### YOUR TASK
Exactly as written, output the lines below starting from the first and ending with the line that contains "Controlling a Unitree"; omit pictures.

THE INPUT below:

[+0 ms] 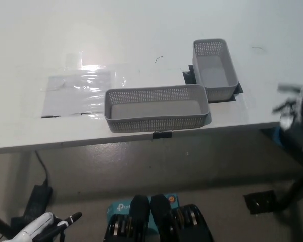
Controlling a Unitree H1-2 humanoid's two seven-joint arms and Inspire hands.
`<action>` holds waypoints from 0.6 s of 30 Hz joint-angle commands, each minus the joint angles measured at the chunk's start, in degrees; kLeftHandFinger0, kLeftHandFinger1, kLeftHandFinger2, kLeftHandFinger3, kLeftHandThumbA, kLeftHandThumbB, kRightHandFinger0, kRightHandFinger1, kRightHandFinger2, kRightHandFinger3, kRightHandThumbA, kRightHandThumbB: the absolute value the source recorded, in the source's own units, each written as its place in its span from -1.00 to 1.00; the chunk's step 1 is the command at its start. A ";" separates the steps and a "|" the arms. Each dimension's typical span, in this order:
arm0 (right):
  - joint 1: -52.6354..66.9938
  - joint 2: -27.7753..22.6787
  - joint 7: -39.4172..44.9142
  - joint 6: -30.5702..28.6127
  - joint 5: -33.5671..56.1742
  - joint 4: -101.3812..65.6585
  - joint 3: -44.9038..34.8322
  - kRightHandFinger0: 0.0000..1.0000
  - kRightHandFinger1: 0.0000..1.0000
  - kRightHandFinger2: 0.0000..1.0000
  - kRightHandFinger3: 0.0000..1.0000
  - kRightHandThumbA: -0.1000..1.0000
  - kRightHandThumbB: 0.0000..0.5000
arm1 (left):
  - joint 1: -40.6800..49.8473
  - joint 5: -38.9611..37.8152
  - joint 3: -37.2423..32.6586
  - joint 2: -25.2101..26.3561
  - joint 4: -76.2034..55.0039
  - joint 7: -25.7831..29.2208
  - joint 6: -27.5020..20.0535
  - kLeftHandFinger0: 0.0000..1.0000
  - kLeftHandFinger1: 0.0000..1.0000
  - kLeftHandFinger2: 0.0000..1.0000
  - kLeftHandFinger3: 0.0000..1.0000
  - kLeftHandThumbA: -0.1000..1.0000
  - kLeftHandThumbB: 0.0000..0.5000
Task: The robot uses its right hand to pick up the grey box kept on the middle on the desk and place it on top of another box next to it in a right angle
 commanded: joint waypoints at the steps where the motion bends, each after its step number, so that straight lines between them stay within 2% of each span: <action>1: -6.53 -3.01 2.90 3.94 -1.07 -2.99 0.31 -1.00 -0.85 -0.31 0.34 -0.81 -0.33 | -0.64 1.71 -0.01 0.90 -1.79 -1.43 1.58 -0.95 -0.99 -0.88 -0.60 0.95 -0.27; 2: -9.62 -3.99 3.48 3.07 -1.34 -0.58 0.96 -1.00 -0.93 -0.42 0.28 -0.67 -0.18 | -0.69 1.21 0.36 0.85 -1.21 -1.43 0.60 -0.97 -1.00 -0.89 -0.62 0.94 -0.18; 3: -10.76 -4.22 3.46 2.74 -1.59 0.53 1.27 -1.00 -0.95 -0.44 0.26 -0.65 -0.18 | -0.75 0.93 0.67 0.89 -1.06 -1.50 0.29 -1.00 -1.00 -0.90 -0.62 0.95 -0.16; 5: -14.00 -5.42 4.43 2.18 -2.54 3.23 2.84 -1.00 -0.99 -0.57 0.20 -0.58 0.00 | -0.79 1.36 0.58 0.84 -1.38 -1.58 0.87 -1.00 -1.00 -0.91 -0.63 0.97 -0.08; 6: -14.83 -5.87 4.74 2.23 -3.07 3.73 3.48 -1.00 -1.00 -0.60 0.18 -0.57 0.01 | -0.86 1.42 0.61 0.78 -1.30 -1.73 1.29 -1.00 -1.00 -0.92 -0.63 0.97 -0.07; 7: -16.31 -6.88 5.65 1.20 -3.73 5.60 4.64 -0.83 -0.84 -0.56 0.12 -0.51 0.03 | -1.05 1.20 0.65 0.77 -1.23 -2.04 1.29 -1.00 -1.00 -0.96 -0.63 0.96 -0.17; 9: -17.04 -7.54 5.87 0.76 -3.88 6.52 5.41 -0.82 -0.84 -0.56 0.11 -0.50 0.03 | -1.12 1.23 0.78 0.70 -1.21 -2.31 1.28 -1.00 -1.00 -0.96 -0.63 0.96 -0.16; 10: -18.83 -8.28 7.16 0.41 -4.45 8.88 7.21 -0.65 -0.70 -0.49 0.10 -0.38 -0.01 | -0.91 0.94 1.12 0.52 -1.58 -2.32 1.56 -1.00 -1.00 -0.92 -0.63 0.91 -0.21; 11: -19.81 -8.60 7.76 0.32 -4.88 10.34 8.23 -0.60 -0.63 -0.44 0.09 -0.40 0.02 | -0.81 0.95 1.27 0.47 -1.71 -2.27 1.52 -1.00 -1.00 -0.93 -0.63 0.89 -0.24; 14: -22.70 -9.28 10.32 0.71 -4.88 15.38 11.25 -0.57 -0.51 -0.31 0.16 -0.70 0.13 | -0.87 1.03 1.46 0.32 -1.37 -2.29 1.22 -1.00 -1.00 -0.93 -0.64 0.91 -0.07; 16: -23.79 -10.18 11.56 0.78 -5.96 17.21 13.22 -0.47 -0.39 -0.21 0.24 -0.66 0.14 | -0.87 0.91 1.46 0.17 -1.18 -2.53 1.13 -1.00 -1.00 -0.92 -0.62 0.93 -0.04; 17: -25.06 -10.14 12.12 -0.61 -6.14 20.68 14.30 -0.28 -0.22 -0.07 0.37 -0.65 0.16 | -0.74 1.14 1.52 0.13 -1.50 -2.35 1.31 -1.00 -1.00 -0.93 -0.61 0.90 -0.12; 18: -25.24 -10.20 12.13 -0.78 -6.09 21.12 14.53 -0.27 -0.21 -0.07 0.38 -0.65 0.16 | -0.72 1.17 1.54 0.11 -1.54 -2.34 1.33 -1.00 -1.00 -0.93 -0.60 0.89 -0.12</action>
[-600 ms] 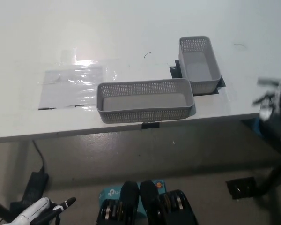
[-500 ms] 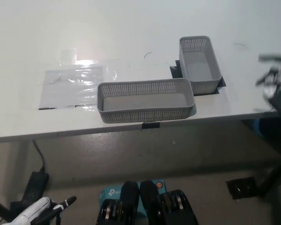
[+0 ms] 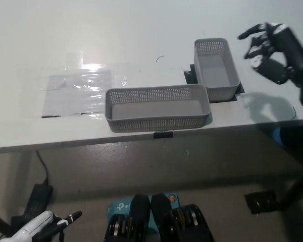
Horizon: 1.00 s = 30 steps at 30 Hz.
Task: The robot uses its right hand to pick up the grey box kept on the middle on the desk and place it on top of another box next to it in a right angle
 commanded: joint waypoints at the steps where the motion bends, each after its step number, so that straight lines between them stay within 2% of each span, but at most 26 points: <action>1: -5.32 -2.08 4.07 -2.13 -2.58 4.39 2.48 -0.17 -0.12 0.03 0.45 -0.61 0.16 | -0.23 0.63 0.67 0.21 -1.67 -0.72 1.29 -0.98 -0.97 -0.88 -0.59 0.86 -0.19; 2: -5.43 -2.12 4.12 -2.17 -2.60 4.62 2.60 -0.16 -0.11 0.03 0.46 -0.61 0.15 | -0.22 0.69 0.67 0.19 -1.72 -0.72 1.38 -0.97 -0.97 -0.87 -0.58 0.86 -0.19; 3: -6.56 -2.15 4.54 -3.59 -3.25 7.51 3.76 0.00 0.01 0.15 0.54 -0.61 0.16 | -0.17 0.63 0.69 0.26 -1.94 -0.95 1.73 -0.97 -0.97 -0.88 -0.59 0.86 -0.23; 4: -7.27 -1.91 4.85 -3.38 -3.24 8.98 4.25 0.05 0.05 0.19 0.59 -0.62 0.18 | -0.14 0.83 0.64 0.31 -1.86 -0.79 1.11 -0.97 -0.98 -0.90 -0.60 0.87 -0.22; 7: -8.61 -1.60 5.52 -4.80 -3.71 12.41 5.72 0.10 0.12 0.31 0.72 -0.61 0.17 | 0.02 0.68 0.99 0.16 -1.97 -0.66 0.81 -0.99 -1.00 -0.91 -0.62 0.87 -0.12; 8: -9.07 -1.38 6.01 -4.83 -3.86 13.55 6.30 0.29 0.31 0.51 0.87 -0.60 0.15 | 0.06 0.40 1.16 0.08 -1.97 -0.79 0.95 -1.00 -1.00 -0.94 -0.64 0.88 -0.12; 9: -9.34 -1.37 6.30 -4.95 -4.02 14.25 6.69 0.36 0.37 0.55 0.90 -0.59 0.16 | 0.05 0.49 1.14 0.10 -2.00 -0.86 0.99 -1.00 -1.00 -0.94 -0.65 0.89 -0.12; 10: -9.70 -1.85 7.13 -5.19 -4.93 14.56 7.85 0.72 0.69 0.72 1.00 -0.52 0.09 | -0.15 0.75 1.04 0.16 -1.93 -0.90 1.10 -1.00 -1.00 -0.94 -0.64 0.89 -0.16; 11: -9.75 -1.80 7.39 -5.30 -5.12 14.84 8.25 0.82 0.88 0.95 1.00 -0.47 0.19 | -0.16 0.69 1.08 0.13 -1.87 -0.97 1.23 -0.99 -1.00 -0.93 -0.63 0.87 -0.20; 12: -9.78 -1.78 7.58 -5.37 -5.25 15.04 8.55 0.86 0.93 1.00 1.00 -0.45 0.15 | -0.17 0.64 1.11 0.10 -1.83 -1.02 1.32 -0.98 -1.00 -0.93 -0.63 0.87 -0.19; 13: -9.63 -1.74 8.05 -5.24 -5.59 14.92 9.26 0.94 1.00 1.00 1.00 -0.40 0.23 | -0.33 1.28 0.65 0.39 -1.40 -1.03 0.49 -0.96 -1.00 -0.94 -0.61 0.92 -0.19; 14: -9.59 -1.78 8.44 -5.17 -5.89 14.92 9.72 0.98 1.00 1.00 1.00 -0.41 0.29 | -0.29 1.18 0.75 0.35 -1.49 -1.07 0.50 -0.96 -1.00 -0.95 -0.62 0.93 -0.15; 17: -9.21 -1.96 10.03 -4.31 -7.13 14.76 11.63 1.00 1.00 1.00 1.00 -0.41 0.22 | -0.13 0.88 1.07 0.21 -1.97 -1.18 0.93 -0.98 -1.00 -0.93 -0.67 0.91 -0.11; 18: -9.00 -1.90 10.38 -3.99 -7.93 15.00 12.64 1.00 1.00 1.00 1.00 -0.36 0.16 | -0.32 0.76 1.21 0.51 -2.02 -1.41 0.97 -0.99 -1.00 -0.91 -0.65 0.90 -0.16; 20: -8.46 -1.79 10.83 -3.72 -8.17 15.12 13.41 1.00 1.00 1.00 1.00 -0.39 0.11 | -0.35 1.15 1.10 0.60 -2.05 -1.24 0.71 -0.99 -1.00 -0.92 -0.64 0.90 -0.19; 22: -8.06 -1.58 10.83 -4.08 -8.12 15.42 13.63 1.00 1.00 1.00 1.00 -0.38 0.13 | -0.45 0.91 1.15 0.52 -1.77 -1.42 0.78 -1.00 -1.00 -0.94 -0.66 0.88 -0.22; 23: -7.21 -1.02 10.41 -5.73 -8.64 16.59 14.46 1.00 1.00 1.00 1.00 -0.41 0.11 | -0.44 0.76 1.20 0.56 -1.66 -1.49 0.53 -1.00 -1.00 -0.95 -0.66 0.91 -0.09; 28: -6.14 -0.25 10.84 -7.94 -10.04 17.79 16.77 1.00 1.00 1.00 1.00 -0.43 0.03 | -0.64 0.58 1.38 0.34 -2.34 -1.62 1.39 -0.99 -0.99 -0.94 -0.66 0.89 -0.21; 30: -6.05 -0.35 10.88 -9.09 -11.15 18.74 17.85 1.00 1.00 1.00 1.00 -0.45 -0.02 | -0.62 0.75 1.36 0.49 -2.32 -1.44 0.62 -0.98 -1.00 -0.95 -0.69 0.92 -0.13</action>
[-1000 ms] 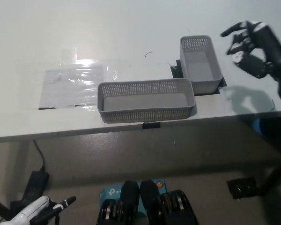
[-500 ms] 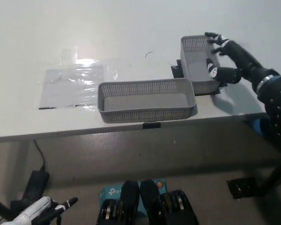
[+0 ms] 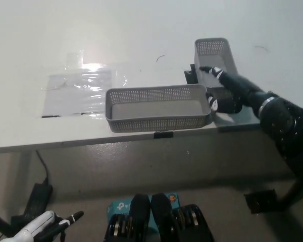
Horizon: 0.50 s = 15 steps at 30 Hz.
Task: The robot uses its right hand to pick up the grey box kept on the middle on the desk and place it on top of another box next to it in a right angle
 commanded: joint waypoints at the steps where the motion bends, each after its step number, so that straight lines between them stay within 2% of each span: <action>1: -1.42 -0.61 0.93 -4.95 -3.65 1.45 1.46 1.00 1.00 1.00 1.00 -0.47 -0.06 | -0.71 0.09 1.11 1.14 -1.80 -0.92 -0.06 -0.99 -1.00 -0.97 -0.71 0.94 -0.10; 2: -1.65 -0.72 0.98 -5.12 -4.16 2.07 1.91 1.00 1.00 1.00 1.00 -0.48 -0.06 | -0.67 -0.01 1.15 1.16 -1.74 -0.93 -0.38 -0.99 -1.00 -0.97 -0.72 0.95 -0.10; 4: -2.86 -1.06 0.06 -7.35 -5.22 6.07 2.51 1.00 1.00 1.00 1.00 -0.55 -0.07 | -0.69 -0.14 1.33 1.06 -1.64 -0.78 -0.62 -0.96 -0.99 -0.95 -0.72 0.97 0.04; 5: -3.54 -1.21 -0.53 -9.32 -5.64 8.52 2.61 1.00 1.00 1.00 1.00 -0.56 -0.08 | -0.68 -0.06 1.25 1.17 -1.81 -0.87 -0.78 -0.95 -0.98 -0.93 -0.71 0.95 -0.06; 6: -3.57 -1.14 -0.51 -9.52 -5.76 8.65 2.50 1.00 1.00 1.00 1.00 -0.57 -0.08 | -0.66 -0.06 1.27 1.17 -1.81 -0.87 -0.80 -0.95 -0.98 -0.93 -0.71 0.95 -0.06; 11: -5.19 -0.91 -3.03 -12.93 -7.87 14.25 2.11 1.00 1.00 1.00 1.00 -0.65 -0.12 | 0.08 0.09 1.00 1.11 -1.48 -0.65 -1.83 -1.00 -1.00 -0.99 -0.72 0.96 -0.02; 15: -6.44 -0.81 -3.40 -15.11 -8.94 15.93 2.03 1.00 1.00 1.00 1.00 -0.68 -0.15 | 0.10 0.76 0.69 0.80 -1.52 -0.39 -0.76 -0.97 -0.99 -0.95 -0.73 0.99 0.08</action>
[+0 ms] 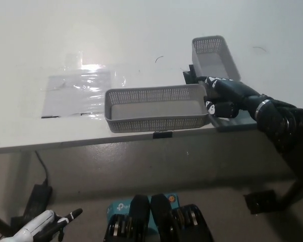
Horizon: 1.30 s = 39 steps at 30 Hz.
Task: The robot uses its right hand to pick up the grey box kept on the middle on the desk and place it on top of another box next to it in a right angle
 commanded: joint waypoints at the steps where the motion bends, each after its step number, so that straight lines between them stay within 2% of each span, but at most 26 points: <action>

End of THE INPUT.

### TASK RESULT
[+0 ms] 
Controlling a Unitree H1-2 humanoid's two seven-joint arms and Inspire hands.

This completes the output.